**Work instructions**. The lines from the start of the data up to and including the one with "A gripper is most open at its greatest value" should be returned exactly, and nothing else.

== Segment start ==

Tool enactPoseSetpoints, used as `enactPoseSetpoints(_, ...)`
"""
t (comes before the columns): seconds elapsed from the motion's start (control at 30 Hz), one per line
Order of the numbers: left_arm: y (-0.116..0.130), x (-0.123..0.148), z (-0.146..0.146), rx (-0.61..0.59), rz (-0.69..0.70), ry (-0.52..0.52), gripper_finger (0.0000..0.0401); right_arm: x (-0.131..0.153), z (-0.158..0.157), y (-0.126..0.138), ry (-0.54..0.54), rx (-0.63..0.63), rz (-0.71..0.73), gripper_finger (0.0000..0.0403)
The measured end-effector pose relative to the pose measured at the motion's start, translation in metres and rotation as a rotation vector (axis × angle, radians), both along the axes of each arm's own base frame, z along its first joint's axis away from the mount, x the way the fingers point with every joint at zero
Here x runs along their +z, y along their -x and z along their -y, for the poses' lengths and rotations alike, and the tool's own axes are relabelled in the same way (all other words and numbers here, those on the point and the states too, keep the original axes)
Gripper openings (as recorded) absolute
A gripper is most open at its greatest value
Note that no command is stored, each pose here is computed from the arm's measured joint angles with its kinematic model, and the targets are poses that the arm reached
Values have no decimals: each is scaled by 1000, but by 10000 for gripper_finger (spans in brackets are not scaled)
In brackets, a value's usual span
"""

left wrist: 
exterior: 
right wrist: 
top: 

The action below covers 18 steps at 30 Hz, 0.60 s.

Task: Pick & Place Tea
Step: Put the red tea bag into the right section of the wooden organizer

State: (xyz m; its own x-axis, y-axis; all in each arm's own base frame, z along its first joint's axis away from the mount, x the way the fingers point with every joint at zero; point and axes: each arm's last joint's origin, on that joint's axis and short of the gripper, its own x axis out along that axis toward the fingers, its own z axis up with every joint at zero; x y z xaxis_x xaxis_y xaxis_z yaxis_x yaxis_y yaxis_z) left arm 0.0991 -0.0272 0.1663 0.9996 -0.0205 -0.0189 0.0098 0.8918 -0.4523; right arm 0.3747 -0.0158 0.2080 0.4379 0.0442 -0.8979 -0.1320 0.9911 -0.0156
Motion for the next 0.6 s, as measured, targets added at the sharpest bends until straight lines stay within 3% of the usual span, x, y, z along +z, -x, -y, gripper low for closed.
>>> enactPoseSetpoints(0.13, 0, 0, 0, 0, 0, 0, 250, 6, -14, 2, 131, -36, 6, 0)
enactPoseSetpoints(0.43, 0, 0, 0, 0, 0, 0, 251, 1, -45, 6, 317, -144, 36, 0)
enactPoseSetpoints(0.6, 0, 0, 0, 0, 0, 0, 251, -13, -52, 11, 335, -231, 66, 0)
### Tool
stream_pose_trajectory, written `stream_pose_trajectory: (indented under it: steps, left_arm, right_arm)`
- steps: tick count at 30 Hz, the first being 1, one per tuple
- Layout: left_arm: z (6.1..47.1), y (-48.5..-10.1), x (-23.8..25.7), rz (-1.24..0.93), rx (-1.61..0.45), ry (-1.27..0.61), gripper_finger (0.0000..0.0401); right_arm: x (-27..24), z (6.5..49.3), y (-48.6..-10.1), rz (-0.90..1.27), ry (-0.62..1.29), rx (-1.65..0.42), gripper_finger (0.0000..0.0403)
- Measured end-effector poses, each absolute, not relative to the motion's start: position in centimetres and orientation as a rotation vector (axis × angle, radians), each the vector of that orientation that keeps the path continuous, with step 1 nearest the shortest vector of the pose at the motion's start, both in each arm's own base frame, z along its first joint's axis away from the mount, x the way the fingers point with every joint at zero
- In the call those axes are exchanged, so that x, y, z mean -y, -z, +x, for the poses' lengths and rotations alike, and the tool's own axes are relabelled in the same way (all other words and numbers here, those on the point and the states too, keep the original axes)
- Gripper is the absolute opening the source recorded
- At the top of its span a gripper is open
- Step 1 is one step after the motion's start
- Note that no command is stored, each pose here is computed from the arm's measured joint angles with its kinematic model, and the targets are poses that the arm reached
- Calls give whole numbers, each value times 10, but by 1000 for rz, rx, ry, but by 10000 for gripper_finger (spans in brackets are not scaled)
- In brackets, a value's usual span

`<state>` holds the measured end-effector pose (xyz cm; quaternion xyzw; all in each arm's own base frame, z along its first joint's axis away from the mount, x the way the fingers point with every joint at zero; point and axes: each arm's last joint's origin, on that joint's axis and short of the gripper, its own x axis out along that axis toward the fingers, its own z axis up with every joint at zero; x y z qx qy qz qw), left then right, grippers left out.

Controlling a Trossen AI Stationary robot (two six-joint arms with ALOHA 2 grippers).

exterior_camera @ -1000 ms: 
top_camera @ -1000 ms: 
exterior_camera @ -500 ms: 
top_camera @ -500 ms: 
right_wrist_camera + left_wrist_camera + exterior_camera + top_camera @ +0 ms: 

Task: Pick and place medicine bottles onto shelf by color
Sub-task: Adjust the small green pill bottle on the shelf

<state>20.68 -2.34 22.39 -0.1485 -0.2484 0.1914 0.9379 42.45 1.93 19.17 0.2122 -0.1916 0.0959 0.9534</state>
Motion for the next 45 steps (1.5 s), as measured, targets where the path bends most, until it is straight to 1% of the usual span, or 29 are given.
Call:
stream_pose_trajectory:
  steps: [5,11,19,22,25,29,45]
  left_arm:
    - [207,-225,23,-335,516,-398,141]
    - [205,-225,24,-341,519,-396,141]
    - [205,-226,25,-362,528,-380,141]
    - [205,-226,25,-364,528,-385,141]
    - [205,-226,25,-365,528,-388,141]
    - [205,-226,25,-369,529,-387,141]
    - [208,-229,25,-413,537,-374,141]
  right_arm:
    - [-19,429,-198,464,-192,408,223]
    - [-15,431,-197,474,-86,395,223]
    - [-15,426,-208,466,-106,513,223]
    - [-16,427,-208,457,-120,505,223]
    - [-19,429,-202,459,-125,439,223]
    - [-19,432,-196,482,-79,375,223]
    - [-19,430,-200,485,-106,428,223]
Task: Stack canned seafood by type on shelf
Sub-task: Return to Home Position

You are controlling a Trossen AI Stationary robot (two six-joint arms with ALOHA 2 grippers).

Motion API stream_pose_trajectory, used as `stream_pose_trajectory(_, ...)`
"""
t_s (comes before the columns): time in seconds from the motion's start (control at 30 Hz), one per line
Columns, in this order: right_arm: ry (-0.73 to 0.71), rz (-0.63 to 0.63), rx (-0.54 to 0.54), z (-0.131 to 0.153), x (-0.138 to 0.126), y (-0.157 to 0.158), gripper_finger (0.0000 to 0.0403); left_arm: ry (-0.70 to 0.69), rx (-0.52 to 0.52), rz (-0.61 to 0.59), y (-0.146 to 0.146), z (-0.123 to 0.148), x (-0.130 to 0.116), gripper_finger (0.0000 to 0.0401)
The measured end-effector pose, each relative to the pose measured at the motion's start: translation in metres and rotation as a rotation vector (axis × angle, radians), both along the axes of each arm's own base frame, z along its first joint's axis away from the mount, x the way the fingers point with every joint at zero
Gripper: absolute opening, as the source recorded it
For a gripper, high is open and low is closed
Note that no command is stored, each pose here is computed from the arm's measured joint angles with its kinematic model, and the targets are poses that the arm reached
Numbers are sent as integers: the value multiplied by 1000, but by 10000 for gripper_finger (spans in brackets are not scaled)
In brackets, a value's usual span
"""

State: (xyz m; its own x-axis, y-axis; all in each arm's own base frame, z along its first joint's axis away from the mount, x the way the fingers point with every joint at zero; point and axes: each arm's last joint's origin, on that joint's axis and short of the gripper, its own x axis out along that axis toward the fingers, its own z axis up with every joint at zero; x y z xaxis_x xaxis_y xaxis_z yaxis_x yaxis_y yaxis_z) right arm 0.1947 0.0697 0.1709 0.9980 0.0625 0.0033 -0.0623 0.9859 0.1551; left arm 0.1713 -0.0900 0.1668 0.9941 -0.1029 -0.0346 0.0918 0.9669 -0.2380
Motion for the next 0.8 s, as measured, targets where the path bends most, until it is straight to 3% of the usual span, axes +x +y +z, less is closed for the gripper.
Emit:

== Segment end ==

**Exercise solution**.
Tool enactPoseSetpoints, used as `enactPoseSetpoints(_, ...)`
"""
t (comes before the columns): seconds elapsed from the motion's start (control at 30 Hz), one per line
Order of the numbers: left_arm: y (-0.116..0.130), x (-0.123..0.148), z (-0.146..0.146), rx (-0.61..0.59), rz (-0.69..0.70), ry (-0.52..0.52), gripper_finger (0.0000..0.0401); right_arm: x (-0.131..0.153), z (-0.158..0.157), y (-0.126..0.138), ry (-0.54..0.54), rx (-0.63..0.63), rz (-0.71..0.73), gripper_finger (0.0000..0.0403)
The measured end-effector pose relative to the pose measured at the motion's start, translation in metres and rotation as a rotation vector (axis × angle, radians), both along the axes of each arm's own base frame, z along its first joint's axis away from the mount, x the way the fingers point with every joint at zero
Here x runs along their +z, y along their -x and z along their -y, for the poses' lengths and rotations alike, and the tool's own axes are relabelled in the same way (all other words and numbers here, those on the point and the states too, keep the original axes)
Gripper openings (as recorded) absolute
A gripper is most open at its greatest value

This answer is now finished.